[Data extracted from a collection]
------------------------------------------------------------------------

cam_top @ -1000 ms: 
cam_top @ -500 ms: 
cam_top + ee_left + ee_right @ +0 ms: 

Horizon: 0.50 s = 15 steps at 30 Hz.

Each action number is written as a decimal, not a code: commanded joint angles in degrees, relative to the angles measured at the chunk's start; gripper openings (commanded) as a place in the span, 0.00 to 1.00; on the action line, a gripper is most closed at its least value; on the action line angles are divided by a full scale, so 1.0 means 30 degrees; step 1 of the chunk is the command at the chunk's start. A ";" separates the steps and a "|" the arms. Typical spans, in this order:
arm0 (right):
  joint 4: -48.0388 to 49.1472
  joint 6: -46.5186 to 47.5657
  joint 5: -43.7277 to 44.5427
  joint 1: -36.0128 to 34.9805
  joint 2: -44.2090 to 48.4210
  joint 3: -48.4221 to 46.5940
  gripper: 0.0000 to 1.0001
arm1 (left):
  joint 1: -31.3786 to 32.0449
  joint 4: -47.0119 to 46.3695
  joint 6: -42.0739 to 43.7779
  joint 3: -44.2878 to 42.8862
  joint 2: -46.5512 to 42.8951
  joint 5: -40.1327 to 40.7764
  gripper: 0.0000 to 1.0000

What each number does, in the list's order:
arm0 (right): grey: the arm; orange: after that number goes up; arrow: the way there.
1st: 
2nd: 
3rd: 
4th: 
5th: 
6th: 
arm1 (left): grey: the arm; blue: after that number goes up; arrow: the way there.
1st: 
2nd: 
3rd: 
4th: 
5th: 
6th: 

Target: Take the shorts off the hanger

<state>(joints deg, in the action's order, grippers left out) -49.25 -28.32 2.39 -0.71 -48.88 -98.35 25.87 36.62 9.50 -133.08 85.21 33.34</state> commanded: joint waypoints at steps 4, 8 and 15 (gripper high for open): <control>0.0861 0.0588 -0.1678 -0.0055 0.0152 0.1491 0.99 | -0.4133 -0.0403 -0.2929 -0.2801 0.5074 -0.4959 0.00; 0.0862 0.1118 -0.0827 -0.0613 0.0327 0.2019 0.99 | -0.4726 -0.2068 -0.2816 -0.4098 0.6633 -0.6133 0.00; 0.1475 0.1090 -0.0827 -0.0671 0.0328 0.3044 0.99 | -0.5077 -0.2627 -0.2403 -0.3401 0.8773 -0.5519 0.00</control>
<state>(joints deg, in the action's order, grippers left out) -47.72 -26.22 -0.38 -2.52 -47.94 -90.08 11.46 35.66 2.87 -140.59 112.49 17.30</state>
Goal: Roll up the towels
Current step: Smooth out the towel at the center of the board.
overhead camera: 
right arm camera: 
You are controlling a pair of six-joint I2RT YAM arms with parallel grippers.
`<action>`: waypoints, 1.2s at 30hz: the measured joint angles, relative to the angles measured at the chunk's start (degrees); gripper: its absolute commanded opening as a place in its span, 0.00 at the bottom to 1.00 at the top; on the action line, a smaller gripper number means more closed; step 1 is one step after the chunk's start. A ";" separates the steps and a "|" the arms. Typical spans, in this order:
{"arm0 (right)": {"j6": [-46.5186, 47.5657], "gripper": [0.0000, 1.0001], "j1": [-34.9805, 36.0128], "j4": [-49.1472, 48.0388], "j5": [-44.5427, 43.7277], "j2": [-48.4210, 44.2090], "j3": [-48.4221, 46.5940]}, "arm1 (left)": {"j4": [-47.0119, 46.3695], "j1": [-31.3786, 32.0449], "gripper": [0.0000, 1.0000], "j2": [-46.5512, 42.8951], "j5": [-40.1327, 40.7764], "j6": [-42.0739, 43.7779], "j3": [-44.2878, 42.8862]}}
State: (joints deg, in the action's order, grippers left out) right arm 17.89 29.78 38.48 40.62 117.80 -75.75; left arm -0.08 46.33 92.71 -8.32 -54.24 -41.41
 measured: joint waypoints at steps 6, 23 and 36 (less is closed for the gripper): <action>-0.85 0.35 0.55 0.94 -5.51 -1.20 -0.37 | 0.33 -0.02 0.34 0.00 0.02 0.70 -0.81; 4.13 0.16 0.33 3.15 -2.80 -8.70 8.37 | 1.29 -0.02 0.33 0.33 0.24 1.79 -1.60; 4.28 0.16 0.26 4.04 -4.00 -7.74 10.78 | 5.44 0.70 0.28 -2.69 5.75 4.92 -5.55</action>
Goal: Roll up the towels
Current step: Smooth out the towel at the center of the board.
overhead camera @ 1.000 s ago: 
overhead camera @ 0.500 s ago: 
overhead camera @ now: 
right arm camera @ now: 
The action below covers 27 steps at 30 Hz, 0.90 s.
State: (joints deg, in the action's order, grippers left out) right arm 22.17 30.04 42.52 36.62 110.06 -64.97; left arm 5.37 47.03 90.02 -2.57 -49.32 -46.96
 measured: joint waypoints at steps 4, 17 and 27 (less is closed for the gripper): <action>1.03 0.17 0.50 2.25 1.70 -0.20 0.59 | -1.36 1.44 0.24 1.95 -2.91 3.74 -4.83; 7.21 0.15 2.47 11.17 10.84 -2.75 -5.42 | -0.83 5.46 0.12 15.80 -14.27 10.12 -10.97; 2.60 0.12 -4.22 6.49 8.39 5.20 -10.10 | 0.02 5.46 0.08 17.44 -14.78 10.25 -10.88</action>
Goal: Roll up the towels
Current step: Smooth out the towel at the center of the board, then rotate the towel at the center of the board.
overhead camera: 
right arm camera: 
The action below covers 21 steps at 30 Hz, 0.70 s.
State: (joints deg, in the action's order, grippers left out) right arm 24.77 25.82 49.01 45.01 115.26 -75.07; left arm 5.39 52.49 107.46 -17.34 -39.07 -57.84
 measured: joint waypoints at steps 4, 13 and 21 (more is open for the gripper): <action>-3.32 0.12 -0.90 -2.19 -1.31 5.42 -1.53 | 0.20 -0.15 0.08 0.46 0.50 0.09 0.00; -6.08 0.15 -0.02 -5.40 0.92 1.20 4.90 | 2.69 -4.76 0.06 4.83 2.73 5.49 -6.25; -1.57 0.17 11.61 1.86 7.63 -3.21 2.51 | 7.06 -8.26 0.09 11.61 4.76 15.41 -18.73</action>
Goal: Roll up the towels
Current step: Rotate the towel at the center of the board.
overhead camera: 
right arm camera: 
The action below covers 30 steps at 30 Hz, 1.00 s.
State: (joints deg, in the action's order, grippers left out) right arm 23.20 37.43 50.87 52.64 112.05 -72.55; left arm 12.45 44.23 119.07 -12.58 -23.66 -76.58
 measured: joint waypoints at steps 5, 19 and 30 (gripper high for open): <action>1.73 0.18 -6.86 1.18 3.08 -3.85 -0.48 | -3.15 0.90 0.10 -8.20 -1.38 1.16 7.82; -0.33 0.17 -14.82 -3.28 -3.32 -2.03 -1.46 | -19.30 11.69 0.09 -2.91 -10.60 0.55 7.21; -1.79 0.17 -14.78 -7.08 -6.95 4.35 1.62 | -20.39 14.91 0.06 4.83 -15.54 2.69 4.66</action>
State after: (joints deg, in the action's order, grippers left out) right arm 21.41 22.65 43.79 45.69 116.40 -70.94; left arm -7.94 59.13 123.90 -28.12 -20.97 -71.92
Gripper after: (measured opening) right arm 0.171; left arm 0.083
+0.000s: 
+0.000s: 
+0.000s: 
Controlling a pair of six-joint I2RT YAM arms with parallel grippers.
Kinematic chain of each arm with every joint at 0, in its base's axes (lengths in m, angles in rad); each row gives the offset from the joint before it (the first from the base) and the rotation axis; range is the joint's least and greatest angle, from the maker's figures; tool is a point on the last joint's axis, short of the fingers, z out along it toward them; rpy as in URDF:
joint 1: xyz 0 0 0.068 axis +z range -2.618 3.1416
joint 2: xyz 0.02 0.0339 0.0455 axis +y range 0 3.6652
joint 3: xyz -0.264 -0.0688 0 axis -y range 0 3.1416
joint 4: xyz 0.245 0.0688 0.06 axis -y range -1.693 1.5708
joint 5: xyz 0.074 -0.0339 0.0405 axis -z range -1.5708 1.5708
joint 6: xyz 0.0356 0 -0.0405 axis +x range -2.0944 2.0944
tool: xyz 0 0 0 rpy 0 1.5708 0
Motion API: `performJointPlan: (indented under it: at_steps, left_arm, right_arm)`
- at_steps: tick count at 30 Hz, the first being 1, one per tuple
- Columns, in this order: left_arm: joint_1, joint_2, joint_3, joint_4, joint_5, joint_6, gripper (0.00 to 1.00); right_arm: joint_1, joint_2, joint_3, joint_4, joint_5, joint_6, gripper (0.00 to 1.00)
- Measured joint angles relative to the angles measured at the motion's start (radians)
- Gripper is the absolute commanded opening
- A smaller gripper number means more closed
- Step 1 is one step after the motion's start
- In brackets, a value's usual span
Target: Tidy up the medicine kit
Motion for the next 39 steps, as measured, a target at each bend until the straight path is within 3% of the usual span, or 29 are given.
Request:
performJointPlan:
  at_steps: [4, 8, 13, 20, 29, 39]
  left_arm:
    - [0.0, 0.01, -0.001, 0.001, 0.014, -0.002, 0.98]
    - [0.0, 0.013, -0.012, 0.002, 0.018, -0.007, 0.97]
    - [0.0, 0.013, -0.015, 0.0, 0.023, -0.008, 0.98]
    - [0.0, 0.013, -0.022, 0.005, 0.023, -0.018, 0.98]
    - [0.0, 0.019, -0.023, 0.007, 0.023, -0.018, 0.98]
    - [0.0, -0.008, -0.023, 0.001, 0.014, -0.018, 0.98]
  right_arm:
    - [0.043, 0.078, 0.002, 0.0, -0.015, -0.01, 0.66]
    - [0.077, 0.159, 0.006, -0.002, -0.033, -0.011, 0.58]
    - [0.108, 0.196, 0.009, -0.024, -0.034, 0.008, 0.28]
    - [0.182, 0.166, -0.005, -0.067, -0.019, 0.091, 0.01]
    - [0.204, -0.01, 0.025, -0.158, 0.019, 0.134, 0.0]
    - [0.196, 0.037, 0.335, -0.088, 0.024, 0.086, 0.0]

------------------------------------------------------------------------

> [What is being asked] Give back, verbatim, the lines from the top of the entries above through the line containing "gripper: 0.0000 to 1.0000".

> [Answer to the problem]
cam_top @ -1000 ms: 
cam_top @ -500 ms: 
cam_top + ee_left + ee_right @ +0 ms: 

Horizon: 0.50 s = 15 steps at 30 Hz.

Each action number is written as a decimal, not a code: commanded joint angles in degrees, relative to the angles measured at the chunk's start; gripper openings (commanded) as a place in the span, 0.00 to 1.00; on the action line, a gripper is most closed at its least value; on the action line angles are divided by a full scale, so 1.0 means 30 degrees; step 1 of the chunk is the command at the chunk's start. A ";" separates the steps and a "|" the arms. Typical spans, in this order:
arm0 (right):
  joint 4: -48.0388 to 49.1472
  joint 6: -46.5186 to 47.5657
  joint 5: -43.7277 to 44.5427
  joint 1: -36.0128 to 34.9805
  joint 2: -44.2090 to 48.4210
  joint 3: -48.4221 to 46.5940
  gripper: 0.0000 to 1.0001
arm1 (left):
  joint 1: -31.3786 to 32.0449
  joint 4: -47.0119 to 46.3695
  joint 6: -42.0739 to 43.7779
  joint 3: -44.2878 to 42.8862
  joint 2: -46.5512 to 42.8951
  joint 5: -40.1327 to 40.7764
  gripper: 0.0000 to 1.0000

The exercise is done.